[Data section — start]

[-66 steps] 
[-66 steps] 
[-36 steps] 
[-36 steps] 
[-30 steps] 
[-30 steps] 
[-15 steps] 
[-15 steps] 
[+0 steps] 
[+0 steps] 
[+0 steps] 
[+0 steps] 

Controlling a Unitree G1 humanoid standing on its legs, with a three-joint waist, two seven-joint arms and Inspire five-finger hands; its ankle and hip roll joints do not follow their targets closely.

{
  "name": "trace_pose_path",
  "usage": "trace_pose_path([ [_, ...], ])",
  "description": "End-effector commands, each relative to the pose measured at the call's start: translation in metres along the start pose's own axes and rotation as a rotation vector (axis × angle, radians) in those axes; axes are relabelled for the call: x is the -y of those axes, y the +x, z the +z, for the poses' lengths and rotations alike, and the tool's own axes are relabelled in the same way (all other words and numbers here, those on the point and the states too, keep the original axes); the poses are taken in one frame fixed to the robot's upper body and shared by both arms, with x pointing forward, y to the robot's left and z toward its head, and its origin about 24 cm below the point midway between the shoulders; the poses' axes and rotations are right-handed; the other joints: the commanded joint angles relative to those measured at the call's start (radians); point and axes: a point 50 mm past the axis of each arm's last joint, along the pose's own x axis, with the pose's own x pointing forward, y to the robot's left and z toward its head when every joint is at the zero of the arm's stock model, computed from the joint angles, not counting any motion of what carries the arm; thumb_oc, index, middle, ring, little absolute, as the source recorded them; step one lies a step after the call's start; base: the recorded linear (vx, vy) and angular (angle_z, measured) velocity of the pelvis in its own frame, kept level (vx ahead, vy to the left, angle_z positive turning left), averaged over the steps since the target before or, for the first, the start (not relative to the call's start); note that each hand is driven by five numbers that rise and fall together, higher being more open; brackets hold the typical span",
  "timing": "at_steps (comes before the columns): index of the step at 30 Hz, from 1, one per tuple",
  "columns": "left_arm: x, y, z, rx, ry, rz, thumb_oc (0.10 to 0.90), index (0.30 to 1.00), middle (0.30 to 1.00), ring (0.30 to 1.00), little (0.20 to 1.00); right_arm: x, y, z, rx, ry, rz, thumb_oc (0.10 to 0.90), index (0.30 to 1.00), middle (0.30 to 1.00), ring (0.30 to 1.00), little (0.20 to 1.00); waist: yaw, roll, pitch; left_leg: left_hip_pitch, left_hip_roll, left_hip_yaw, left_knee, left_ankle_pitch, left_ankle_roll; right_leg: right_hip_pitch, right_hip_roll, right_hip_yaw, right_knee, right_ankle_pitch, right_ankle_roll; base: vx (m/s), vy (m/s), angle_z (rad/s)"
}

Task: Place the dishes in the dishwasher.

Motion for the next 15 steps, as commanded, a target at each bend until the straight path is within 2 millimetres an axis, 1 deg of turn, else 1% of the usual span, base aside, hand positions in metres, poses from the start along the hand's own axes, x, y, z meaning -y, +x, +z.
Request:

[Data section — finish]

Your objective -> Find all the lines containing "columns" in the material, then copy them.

Task response ->
  "timing": "at_steps (comes before the columns): index of the step at 30 Hz, from 1, one per tuple",
  "columns": "left_arm: x, y, z, rx, ry, rz, thumb_oc (0.10 to 0.90), index (0.30 to 1.00), middle (0.30 to 1.00), ring (0.30 to 1.00), little (0.20 to 1.00); right_arm: x, y, z, rx, ry, rz, thumb_oc (0.10 to 0.90), index (0.30 to 1.00), middle (0.30 to 1.00), ring (0.30 to 1.00), little (0.20 to 1.00); waist: yaw, roll, pitch; left_leg: left_hip_pitch, left_hip_roll, left_hip_yaw, left_knee, left_ankle_pitch, left_ankle_roll; right_leg: right_hip_pitch, right_hip_roll, right_hip_yaw, right_knee, right_ankle_pitch, right_ankle_roll; base: vx (m/s), vy (m/s), angle_z (rad/s)"

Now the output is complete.